Yasuni Man comes to us from Chicago native and first-time filmmaker Ryan Patrick Killackey. A graduate of the University of Montana, Killackey began his career as a wildlife biologist with a penchant for frogs and other reptiles and amphibians. Alongside the unfolding story of the people, the film treats us to all kinds of wildlife imagery, including big cats, rare woodland creatures and poisonous snakes curling around branches. The filmmakers make their way to the Waorani on rickety boats plying brown rivers. And lest you think they didn't get into the thick of it, look out for the scenes where Killackey has large maggots extracted from various places where parasitic insects have laid eggs inside his body.
Yasuni Man portends a sad and uncertain future for the Waorani people, but offers viewers a healthy dose of adventure and intrigue. (Molly Laich)
Screens at the Roxy Sun., April 16, at 5 PM, and Tue., April 18, at 5:45 PM.
An Acquired Taste
The themes of An Acquired Taste won't be particularly enlightening to a lot of local viewers. The philosophy behind ethical hunting is a major component of Missoula's locavore movement and has been for at least the last decade. The most interesting aspect of this documentary is how ethical hunting has caught the attention of a handful of kids growing up in urban landscapes. It seems shocking that kids living so far from the woods and wilderness, in a time when virtual worlds and devices are so appealing, would voice an interest in learning to stalk and kill their own food. Or is it? As the film unfolds, the idea that kids wouldn't naturally want to participate in ethical hunting starts seeming cynical.
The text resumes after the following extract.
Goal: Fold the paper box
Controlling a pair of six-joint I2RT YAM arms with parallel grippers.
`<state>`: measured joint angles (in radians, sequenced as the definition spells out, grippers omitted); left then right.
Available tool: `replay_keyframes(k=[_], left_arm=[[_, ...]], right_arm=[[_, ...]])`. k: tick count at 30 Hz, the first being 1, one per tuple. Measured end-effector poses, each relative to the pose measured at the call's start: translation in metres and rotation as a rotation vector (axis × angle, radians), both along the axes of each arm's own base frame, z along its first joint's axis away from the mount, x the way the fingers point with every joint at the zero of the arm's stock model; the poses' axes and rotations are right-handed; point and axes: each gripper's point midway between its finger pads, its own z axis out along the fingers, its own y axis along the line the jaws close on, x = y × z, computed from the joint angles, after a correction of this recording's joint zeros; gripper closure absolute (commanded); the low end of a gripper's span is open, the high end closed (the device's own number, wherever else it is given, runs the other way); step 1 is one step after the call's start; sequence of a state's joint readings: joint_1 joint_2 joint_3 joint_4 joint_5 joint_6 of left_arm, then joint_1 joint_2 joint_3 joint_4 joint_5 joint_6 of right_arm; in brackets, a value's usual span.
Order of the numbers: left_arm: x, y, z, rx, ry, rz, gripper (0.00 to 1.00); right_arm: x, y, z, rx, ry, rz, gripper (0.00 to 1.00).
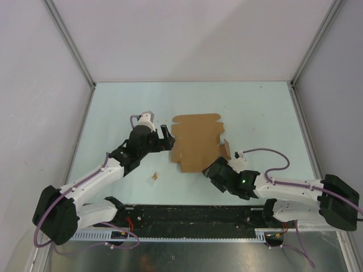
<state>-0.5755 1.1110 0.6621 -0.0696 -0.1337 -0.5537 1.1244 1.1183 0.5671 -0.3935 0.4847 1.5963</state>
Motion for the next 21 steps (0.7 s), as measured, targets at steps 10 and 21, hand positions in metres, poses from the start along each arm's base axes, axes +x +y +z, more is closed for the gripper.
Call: replay_keyframes(k=[10,21], left_arm=[[-0.004,0.000,0.021,-0.043,-0.050,-0.005,0.00],[-0.007,0.002,0.024,-0.051,-0.063,-0.006,0.00]], right_arm=[[0.020,0.011,-0.037,0.111,0.015,-0.239,0.33],[0.048,0.027,-0.036,0.235,-0.051,-0.365,0.33]])
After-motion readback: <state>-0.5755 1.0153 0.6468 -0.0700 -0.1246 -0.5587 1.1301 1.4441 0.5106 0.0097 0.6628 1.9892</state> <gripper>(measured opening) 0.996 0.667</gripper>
Filmmaker Vanessa LeMaire follows the journey of several kids who decide to leave the city and enroll in camps where they learn to hunt. The most intriguing of them is a young girl who has never left her Hispanic neighborhood and whose love for the well being of animals seems crushing. Yet her eyes light up during a hunting-safety class when the instructor promises that they'll learn to minimize the animal's pain and, in learning to hunt, connect with their food.
The parents of the kids are mostly tentative: Will learning to use a gun put their kids in danger? Will their kids develop a lust for violence? Will they like killing? Even in the first 20 minutes, the documentary shows how wrong the parents are. The children learn to shoot arrows, make campfires, behead chickens (as a precursor to killing big game), and throughout it all seem to understand the complexity of hunting—that wrapped up in killing your own food is a healthy combination of grief, celebration and gratitude.
An Acquired Taste is nothing like the fancy Blue Planet films or sweeping wildlife stories you might expect at the festival. It's straightforward filmmaking with no plot twists. But the compassion and empathy that LeMaire captures in her subjects is about as hopeful as it gets for a story about conservation and the interaction between humans and wildlife. (Erika Fredrickson)
Screens at the Roxy Sat., April 22, at 2:30 PM.